Reporting Book Sales

Congratulations to Narasimhan Jayachandran, a database management consultant for HTC Global Services in Troy, Michigan, and John Hanson, vice president of operations for MEDePass, Inc.. Narasimhan won first prize of $100 for the best solution to the February Reader Challenge, "Reporting Book Sales." John won second prize of $50. Here’s a recap of the problem and the solution to the February Reader Challenge.

Problem:


Phil generates reports for a sales team in a company that sells books. The company stores publication data for its books in a SQL Server 2000 database. Phil receives sales data updates in a Microsoft Excel file that has the following header labels for columns: stor_id, yr, Jan, Feb, Mar, Apr, May, Jun, Jul, Aug, Sep, Oct, Nov, and Dec. The spreadsheet contains quantity of books sold in each store by year and month.

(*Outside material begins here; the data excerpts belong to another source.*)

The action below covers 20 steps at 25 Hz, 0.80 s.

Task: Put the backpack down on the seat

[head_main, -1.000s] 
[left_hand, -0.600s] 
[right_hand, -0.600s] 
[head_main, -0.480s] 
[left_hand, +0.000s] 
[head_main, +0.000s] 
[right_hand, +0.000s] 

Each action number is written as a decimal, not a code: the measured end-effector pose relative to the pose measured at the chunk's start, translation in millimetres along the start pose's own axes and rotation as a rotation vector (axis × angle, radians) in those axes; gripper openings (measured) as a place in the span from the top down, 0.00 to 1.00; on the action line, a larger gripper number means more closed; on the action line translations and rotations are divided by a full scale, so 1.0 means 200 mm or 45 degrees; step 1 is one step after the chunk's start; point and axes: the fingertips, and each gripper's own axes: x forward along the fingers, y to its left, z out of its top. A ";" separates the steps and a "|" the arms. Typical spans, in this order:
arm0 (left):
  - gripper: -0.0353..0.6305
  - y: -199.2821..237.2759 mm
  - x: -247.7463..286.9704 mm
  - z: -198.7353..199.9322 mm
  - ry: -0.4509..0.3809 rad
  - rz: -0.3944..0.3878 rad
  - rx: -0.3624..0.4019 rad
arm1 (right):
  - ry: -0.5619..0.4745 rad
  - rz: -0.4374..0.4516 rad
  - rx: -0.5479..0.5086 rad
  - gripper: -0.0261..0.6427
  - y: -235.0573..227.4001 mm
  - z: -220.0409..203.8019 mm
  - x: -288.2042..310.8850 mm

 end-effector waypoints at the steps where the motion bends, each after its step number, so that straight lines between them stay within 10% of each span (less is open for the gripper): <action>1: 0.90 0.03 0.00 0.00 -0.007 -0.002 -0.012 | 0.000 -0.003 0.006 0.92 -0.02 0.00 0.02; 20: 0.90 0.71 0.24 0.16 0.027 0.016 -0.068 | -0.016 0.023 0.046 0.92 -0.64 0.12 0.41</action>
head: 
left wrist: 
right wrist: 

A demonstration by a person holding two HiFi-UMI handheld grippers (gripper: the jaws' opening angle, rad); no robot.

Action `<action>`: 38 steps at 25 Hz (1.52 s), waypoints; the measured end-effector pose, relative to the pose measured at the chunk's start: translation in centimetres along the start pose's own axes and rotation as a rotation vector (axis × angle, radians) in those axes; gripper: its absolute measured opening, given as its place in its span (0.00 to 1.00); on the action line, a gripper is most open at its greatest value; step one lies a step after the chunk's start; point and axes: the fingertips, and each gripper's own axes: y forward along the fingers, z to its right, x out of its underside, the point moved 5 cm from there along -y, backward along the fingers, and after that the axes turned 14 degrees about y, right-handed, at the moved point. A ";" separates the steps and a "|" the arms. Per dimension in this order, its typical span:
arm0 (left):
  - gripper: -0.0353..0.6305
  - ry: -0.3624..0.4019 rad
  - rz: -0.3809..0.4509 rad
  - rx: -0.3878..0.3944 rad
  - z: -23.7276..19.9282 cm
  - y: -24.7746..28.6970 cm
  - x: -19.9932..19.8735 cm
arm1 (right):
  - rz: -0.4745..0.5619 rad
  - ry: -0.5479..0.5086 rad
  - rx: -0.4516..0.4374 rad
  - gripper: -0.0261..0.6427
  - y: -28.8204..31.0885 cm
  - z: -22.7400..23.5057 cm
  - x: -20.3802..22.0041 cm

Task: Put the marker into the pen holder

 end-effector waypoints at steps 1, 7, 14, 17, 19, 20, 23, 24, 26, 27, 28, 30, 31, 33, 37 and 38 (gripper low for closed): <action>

You can generate sample data for the Excel spreadsheet from the Sales table in the Pubs database by using the following code:

SELECT s.stor_id, year(s.ord_date) AS yr,
    SUM(CASE month(s.ord_date) WHEN 1 THEN s.qty ELSE 0 END) AS Jan,
    SUM(CASE month(s.ord_date) WHEN 2 THEN s.qty ELSE 0 END) AS Feb,
    SUM(CASE month(s.ord_date) WHEN 3 THEN s.qty ELSE 0 END) AS Mar,
    SUM(CASE month(s.ord_date) WHEN 4 THEN s.qty ELSE 0 END) AS Apr,
    SUM(CASE month(s.ord_date) WHEN 5 THEN s.qty ELSE 0 END) AS May,
    SUM(CASE month(s.ord_date) WHEN 6 THEN s.qty ELSE 0 END) AS Jun,
    SUM(CASE month(s.ord_date) WHEN 7 THEN s.qty ELSE 0 END) AS Jul,
    SUM(CASE month(s.ord_date) WHEN 8 THEN s.qty ELSE 0 END) AS Aug,
    SUM(CASE month(s.ord_date) WHEN 9 THEN s.qty ELSE 0 END) AS Sep,
    SUM(CASE month(s.ord_date) WHEN 10 THEN s.qty ELSE 0 END) AS Oct,
    SUM(CASE month(s.ord_date) WHEN 11 THEN s.qty ELSE 0 END) AS Nov,
    SUM(CASE month(s.ord_date) WHEN 12 THEN s.qty ELSE 0 END) AS Dec
    FROM Sales AS s
    GROUP BY s.stor_id, year(s.ord_date)

Phil needs to import the data from the Excel file into a SQL Server table called StoreSalesSummary by unpivoting the month columns from the spreadsheet. You can create the StoreSalesSummary table by using the following code:

CREATE TABLE StoreSalesSummary (
    stor_id int NOT NULL,
    qty int NOT NULL,
    yr smallint NOT NULL,
    mn tinyint NOT NULL,
    PRIMARY KEY(stor_id, yr, mn)
    )

Help Phil import only the Excel spreadsheet data into the StoreSalesSummary table, then insert and update each store’s sales from the spreadsheet. Import only the stores with a nonzero quantity value for any month.

Solution:


Phil can use the OPENDATASOURCE() rowset function in SQL Server 2000 to read the Excel file data as a table. If the Excel file contains a worksheet called YearlySales, he can use the following code to read the Excel spreadsheet as a table:

SELECT *
    FROM OpenDataSource( 'Microsoft.Jet.OLEDB.4.0',
    'Data Source="C:\Data\YearlySalesSummary.xls";User ID=Admin;Password=
    ;Extended properties=Excel 5.0')...\[YearlySales$\] s

Phil could also set up a linked server connection to the Excel file or use the OPENROWSET() function to read the data from the Excel file as a table.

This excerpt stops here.